This new publication imagines a world in a new light is a super captivating book and it’s highly recommended.
“This is a book about imagination. Its focus isn’t imagination in the arts or sciences, or the imaginative worlds of fiction and poetry. Instead, it’s about how we might imagine a better society, one with less unhappiness, poverty, violence and ecological harm, as a first step to making it happen….
…today, however far into the future our imaginations stretch, we are more likely to believe that the road will be paved with disasters, cycles rather than progress, and downfalls more than improvements.
This suspicion may well be justified. However, a piece of family history makes me sceptical of such apparently rational pessimism. A cousin of mine, John Mulgan, was a well-known writer in 1930s New Zealand and author of the iconic book Man Alone, set amidst the political conflict of the Great Depression. During the Second World War, after fighting in the Battle of El Alamein, he was sent to Greece and put in charge of coordinating the resistance against the Nazis in one region. There he was awarded the Military Cross. Then, aged thirty-three, just as the war came to an end, John killed himself with a morphine overdose in Cairo, apparently disillusioned and pessimistic about the world’s prospects (partly because the British were restoring the discredited Greek monarchy). At that time, the future seemed unbearably bleak.

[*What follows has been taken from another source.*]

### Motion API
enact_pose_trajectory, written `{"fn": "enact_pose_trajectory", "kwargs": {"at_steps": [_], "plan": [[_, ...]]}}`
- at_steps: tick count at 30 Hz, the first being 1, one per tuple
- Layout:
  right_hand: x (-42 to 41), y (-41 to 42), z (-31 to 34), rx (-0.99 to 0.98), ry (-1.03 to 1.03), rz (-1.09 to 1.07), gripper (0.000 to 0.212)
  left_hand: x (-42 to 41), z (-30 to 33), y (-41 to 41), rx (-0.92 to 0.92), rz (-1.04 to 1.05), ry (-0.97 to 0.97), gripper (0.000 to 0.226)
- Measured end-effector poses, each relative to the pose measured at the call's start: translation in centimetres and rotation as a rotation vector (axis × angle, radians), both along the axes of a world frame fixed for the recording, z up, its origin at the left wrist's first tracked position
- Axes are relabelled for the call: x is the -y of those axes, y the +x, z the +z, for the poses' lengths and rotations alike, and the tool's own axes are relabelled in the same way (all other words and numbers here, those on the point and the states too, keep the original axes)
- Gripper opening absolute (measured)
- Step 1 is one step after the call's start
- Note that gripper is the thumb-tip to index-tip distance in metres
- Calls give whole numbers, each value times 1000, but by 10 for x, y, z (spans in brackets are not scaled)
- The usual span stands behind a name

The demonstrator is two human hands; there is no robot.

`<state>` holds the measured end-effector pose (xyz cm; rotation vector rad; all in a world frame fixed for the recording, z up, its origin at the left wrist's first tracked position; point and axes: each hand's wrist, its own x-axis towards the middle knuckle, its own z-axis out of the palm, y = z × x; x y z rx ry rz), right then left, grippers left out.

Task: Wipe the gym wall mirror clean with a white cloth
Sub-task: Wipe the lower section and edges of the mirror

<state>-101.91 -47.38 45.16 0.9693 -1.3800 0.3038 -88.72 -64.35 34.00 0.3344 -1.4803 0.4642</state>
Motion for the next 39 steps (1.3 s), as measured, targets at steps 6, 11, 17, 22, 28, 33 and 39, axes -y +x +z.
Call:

Yet I was brought up to see 1945 as one of the great years of hope, when much of Europe and Asia was liberated from oppression and when Britain began to create a welfare state. From this story, I therefore conclude that our personal sense of pessimism or optimism about the future will likely never be accurate….”
Geoff, Mulgan, Another World is Possible: How to Reignite Social and Political Imagination, London: Hurst & Company, 2022.